Vor- und Nachteile der Zusammenarbeit
Passt es oder passt es nicht?
Sich mit anderen Unternehmen zu einer Arbeitsgemeinschaft zusammenzutun, kann viele Vorteile mit sich bringen, aber auch einige Nachteile. Die wichtigsten Pros und Contras sind im folgenden aufgezählt.
Vorteile
- Risikostreuung: Technische und wirtschaftliche Risiken sind auf viele Schultern verteilt.
- Hohe Produktionskapazität für einen kurzen Zeitraum
- Geografische Nähe zur Baustelle
- Enge Verbindung aller Fachkompetenzen (von Planung bis Montage)

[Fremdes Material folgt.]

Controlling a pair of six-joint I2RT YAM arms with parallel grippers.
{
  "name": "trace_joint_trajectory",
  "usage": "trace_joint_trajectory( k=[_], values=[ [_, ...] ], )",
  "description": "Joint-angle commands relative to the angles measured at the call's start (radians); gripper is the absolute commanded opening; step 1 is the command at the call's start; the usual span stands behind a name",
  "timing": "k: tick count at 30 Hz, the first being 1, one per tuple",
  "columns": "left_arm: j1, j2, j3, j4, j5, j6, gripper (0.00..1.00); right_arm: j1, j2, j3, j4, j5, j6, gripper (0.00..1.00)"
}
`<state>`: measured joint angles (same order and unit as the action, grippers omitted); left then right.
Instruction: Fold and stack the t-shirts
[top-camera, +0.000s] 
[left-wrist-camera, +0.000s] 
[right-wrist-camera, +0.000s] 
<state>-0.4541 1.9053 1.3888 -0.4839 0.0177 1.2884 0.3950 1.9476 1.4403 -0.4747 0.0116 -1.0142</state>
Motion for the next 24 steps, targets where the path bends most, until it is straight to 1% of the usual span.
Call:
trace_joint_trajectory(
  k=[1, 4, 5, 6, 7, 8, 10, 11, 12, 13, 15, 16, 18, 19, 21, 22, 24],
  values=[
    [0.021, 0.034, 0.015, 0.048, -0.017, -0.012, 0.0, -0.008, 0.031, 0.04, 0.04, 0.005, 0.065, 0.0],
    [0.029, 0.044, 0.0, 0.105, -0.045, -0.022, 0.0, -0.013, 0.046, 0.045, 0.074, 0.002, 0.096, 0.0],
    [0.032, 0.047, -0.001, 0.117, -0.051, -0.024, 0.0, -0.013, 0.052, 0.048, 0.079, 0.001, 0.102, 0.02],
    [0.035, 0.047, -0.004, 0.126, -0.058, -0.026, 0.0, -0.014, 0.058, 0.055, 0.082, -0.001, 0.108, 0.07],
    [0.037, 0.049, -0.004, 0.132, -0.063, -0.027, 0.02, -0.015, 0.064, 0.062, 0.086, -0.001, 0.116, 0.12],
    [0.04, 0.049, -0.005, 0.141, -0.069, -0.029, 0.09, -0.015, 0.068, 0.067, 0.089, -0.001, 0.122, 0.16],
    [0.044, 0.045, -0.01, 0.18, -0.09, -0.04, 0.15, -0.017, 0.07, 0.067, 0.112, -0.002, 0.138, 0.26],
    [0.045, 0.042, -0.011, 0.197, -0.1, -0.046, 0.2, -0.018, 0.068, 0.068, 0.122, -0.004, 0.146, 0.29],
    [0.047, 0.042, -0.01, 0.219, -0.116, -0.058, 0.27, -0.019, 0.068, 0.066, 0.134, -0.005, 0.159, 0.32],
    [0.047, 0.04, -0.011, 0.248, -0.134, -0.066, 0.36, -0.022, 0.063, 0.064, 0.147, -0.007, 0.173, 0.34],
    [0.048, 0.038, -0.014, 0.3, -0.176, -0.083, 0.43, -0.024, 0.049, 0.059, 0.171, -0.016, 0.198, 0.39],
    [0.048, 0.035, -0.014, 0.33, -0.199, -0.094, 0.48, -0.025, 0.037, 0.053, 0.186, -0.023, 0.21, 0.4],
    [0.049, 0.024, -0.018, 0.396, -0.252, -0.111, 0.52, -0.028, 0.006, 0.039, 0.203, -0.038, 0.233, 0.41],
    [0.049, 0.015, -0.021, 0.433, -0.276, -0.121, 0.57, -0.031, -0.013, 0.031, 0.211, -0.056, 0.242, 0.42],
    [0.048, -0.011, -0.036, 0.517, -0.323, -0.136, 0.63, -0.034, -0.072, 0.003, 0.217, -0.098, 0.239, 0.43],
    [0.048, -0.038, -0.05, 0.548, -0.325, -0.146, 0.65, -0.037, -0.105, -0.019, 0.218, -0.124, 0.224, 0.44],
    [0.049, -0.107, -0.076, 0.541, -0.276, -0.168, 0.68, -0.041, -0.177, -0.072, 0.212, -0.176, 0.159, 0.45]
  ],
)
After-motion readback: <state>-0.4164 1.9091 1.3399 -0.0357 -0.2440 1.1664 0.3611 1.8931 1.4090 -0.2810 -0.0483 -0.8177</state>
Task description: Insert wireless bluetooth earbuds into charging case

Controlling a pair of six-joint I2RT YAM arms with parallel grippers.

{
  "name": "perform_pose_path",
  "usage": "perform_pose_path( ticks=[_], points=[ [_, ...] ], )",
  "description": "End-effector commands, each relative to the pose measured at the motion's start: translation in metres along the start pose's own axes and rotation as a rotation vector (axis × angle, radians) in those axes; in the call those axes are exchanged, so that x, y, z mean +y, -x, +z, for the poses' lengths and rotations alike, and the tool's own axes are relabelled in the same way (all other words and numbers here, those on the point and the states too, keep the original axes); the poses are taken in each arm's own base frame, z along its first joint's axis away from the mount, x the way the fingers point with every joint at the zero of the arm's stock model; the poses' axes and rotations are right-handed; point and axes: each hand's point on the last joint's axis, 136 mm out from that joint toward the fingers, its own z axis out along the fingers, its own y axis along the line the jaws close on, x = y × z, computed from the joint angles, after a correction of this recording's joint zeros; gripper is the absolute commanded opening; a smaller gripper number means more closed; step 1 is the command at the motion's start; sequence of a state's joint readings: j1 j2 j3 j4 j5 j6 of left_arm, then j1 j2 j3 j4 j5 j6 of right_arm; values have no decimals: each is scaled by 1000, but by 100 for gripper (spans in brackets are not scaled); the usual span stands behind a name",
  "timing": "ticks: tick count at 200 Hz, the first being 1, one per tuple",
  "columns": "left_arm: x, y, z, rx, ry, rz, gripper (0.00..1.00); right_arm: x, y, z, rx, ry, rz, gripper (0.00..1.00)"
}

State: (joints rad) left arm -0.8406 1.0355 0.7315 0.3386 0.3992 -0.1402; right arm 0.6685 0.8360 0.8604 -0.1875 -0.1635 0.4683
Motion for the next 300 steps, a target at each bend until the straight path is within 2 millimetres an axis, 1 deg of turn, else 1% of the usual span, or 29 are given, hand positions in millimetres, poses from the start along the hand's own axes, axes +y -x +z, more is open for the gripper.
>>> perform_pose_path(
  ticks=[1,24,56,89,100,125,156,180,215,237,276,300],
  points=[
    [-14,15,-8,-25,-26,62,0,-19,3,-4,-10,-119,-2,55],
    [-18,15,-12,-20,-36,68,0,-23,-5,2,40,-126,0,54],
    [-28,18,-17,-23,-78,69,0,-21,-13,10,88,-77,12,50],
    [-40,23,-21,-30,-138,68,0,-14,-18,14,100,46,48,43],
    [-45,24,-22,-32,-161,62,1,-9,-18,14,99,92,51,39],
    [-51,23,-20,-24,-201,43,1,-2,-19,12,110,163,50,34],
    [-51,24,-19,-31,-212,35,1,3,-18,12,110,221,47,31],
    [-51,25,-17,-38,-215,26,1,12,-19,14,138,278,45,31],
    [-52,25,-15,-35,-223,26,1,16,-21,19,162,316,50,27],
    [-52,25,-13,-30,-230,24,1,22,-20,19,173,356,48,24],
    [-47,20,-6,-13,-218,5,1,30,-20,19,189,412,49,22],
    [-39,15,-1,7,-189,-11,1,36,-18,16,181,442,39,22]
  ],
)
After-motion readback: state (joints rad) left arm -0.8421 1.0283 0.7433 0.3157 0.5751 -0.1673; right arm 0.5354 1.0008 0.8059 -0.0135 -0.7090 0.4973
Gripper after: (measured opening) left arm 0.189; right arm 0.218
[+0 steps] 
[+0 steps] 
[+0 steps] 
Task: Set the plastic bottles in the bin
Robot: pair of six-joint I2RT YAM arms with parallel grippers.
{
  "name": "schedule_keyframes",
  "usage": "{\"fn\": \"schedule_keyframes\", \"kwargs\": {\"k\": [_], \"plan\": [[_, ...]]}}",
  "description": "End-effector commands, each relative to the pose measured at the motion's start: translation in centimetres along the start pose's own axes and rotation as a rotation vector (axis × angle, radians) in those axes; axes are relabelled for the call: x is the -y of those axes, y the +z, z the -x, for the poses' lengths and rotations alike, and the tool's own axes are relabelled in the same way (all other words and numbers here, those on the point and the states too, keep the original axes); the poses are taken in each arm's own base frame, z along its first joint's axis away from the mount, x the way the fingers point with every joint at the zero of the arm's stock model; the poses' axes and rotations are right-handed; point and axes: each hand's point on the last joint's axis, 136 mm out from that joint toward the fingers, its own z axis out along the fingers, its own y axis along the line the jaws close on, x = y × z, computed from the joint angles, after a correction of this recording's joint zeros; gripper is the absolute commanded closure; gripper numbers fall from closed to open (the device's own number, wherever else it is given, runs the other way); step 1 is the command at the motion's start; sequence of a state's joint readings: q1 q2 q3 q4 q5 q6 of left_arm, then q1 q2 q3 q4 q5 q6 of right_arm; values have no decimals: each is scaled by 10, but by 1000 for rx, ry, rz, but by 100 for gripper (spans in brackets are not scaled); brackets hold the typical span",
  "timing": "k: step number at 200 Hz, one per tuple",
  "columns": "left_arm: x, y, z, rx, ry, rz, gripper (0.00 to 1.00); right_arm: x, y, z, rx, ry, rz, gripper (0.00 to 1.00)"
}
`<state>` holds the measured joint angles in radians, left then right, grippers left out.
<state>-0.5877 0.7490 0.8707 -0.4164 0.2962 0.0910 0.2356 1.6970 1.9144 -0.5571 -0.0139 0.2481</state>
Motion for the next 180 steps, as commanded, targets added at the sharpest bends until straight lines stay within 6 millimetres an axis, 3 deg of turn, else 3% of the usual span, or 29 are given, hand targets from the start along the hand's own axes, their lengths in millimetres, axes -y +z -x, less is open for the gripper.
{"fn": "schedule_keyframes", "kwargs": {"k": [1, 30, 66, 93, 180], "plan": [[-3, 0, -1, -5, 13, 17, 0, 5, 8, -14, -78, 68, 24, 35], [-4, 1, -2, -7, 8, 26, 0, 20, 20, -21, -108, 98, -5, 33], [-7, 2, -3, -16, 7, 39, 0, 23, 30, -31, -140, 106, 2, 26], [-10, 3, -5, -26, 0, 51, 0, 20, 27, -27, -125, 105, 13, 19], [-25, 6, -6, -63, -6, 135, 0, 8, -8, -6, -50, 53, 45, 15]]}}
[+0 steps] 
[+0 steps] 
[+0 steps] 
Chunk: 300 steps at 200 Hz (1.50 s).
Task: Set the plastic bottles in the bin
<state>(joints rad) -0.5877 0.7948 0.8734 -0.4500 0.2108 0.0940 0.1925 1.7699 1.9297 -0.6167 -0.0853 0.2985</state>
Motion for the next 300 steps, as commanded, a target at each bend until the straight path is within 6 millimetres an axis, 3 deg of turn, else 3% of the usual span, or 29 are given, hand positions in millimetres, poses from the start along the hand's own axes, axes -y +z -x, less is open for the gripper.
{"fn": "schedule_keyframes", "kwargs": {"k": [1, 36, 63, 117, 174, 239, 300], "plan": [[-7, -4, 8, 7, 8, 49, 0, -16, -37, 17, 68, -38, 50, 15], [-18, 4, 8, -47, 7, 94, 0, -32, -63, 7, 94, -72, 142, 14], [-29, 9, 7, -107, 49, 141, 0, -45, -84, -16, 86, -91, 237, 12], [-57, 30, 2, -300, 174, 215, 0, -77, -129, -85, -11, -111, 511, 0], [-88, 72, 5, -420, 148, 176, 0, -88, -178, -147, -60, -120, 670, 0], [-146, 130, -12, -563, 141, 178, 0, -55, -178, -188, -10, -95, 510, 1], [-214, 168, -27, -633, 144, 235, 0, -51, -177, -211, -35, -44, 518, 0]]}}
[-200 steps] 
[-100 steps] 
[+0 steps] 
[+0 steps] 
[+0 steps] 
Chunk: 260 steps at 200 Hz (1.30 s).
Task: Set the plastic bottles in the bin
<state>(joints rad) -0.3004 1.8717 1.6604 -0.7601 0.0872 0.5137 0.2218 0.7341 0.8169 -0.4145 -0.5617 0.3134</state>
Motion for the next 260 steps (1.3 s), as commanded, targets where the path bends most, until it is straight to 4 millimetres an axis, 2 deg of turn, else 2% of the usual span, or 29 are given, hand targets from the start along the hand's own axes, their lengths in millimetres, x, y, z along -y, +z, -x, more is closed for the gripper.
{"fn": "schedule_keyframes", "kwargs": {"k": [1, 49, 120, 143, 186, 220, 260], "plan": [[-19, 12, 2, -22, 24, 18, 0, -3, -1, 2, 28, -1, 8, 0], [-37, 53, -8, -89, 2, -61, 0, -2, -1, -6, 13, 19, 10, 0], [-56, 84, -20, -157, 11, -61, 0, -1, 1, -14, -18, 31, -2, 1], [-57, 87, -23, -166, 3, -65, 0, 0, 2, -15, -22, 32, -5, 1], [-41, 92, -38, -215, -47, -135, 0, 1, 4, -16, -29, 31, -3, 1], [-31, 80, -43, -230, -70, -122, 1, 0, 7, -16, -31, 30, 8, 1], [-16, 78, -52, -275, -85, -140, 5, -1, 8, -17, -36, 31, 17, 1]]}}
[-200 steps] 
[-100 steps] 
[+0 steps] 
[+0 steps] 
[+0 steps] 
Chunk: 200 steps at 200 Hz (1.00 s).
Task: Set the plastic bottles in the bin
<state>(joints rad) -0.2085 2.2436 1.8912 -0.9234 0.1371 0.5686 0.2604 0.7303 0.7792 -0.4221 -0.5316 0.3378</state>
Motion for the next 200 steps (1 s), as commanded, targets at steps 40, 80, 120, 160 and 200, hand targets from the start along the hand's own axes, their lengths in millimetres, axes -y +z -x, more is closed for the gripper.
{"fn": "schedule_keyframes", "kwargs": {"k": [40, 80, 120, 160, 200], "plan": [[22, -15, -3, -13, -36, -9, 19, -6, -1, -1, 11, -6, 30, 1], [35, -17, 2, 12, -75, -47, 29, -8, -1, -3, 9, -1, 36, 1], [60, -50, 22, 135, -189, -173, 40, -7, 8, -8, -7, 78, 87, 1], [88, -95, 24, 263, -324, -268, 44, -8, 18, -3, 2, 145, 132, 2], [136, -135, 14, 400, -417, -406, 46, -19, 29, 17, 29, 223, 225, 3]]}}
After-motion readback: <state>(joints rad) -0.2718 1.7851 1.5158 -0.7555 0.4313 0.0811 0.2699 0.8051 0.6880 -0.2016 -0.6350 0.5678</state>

- Zugang zu Großprojekten (inkl. Bankbürgschaften)
Nachteile
- Abhängigkeit von der wirtschaftlichen Leistungsfähigkeit der einzelnen Partner
- Abhängigkeit von der technischen Leistungsfähigkeit und Ausführungsqualität der einzelnen Partner
Es muss menschlich stimmen
Ein solches Modell ist keine neue Erfindung. Die bisherige Praxis aber zeigt, wie schwer es ist, Einigkeit bei allen Beteiligten zu erzielen, um gemeinsames Handeln zu ermöglichen. Denn natürlich geht es auch um wirtschaftliche Fragen und um Risikoverteilung. Die Partnerunternehmen müssen sich einig sein, welche Leistungen eingebracht, welche Preisversprechen gegeben werden können und wie Gewinne aufgeteilt werden. Der zentrale Vorteil einer eigenen Gesellschaft, die Großprojekte realisieren will, liegt außerhalb des Baulichen. Es sind die Finanzen: Ein einzelner Betrieb hätte nicht den Zugang zu den für Großprojekte nötigen Bankbürgschaften. „Wir alle kommen aus dem klein- und mittelständischen Bereich. Wir alle sind planerisch und handwerklich in der Lage, das Bauwesen auch bei Großprojekten nachhaltig zu verbessern. Wir haben letztlich nur die formalen Voraussetzungen geschaffen, damit wir das auch umsetzen können“, fasst Thomas Reinke zusammen.


Das klingt einfach, aber es muss dafür vor allem auch menschlich stimmen. Es braucht ein gemeinsames Qualitätsverständnis, das von Nachhaltigkeit geprägt ist, und gegenseitiges Vertrauen, um ein solches Unterfangen mit all seinen wirtschaftlichen Risiken zu bewältigen. Gleichwohl wird dies die Herausforderung sein, vor der viele Zimmereien und Holzbaubetriebe stehen werden. Für nachhaltiges Bauen bei Großprojekten sind Kooperationen eine echte Alternative des Handwerks.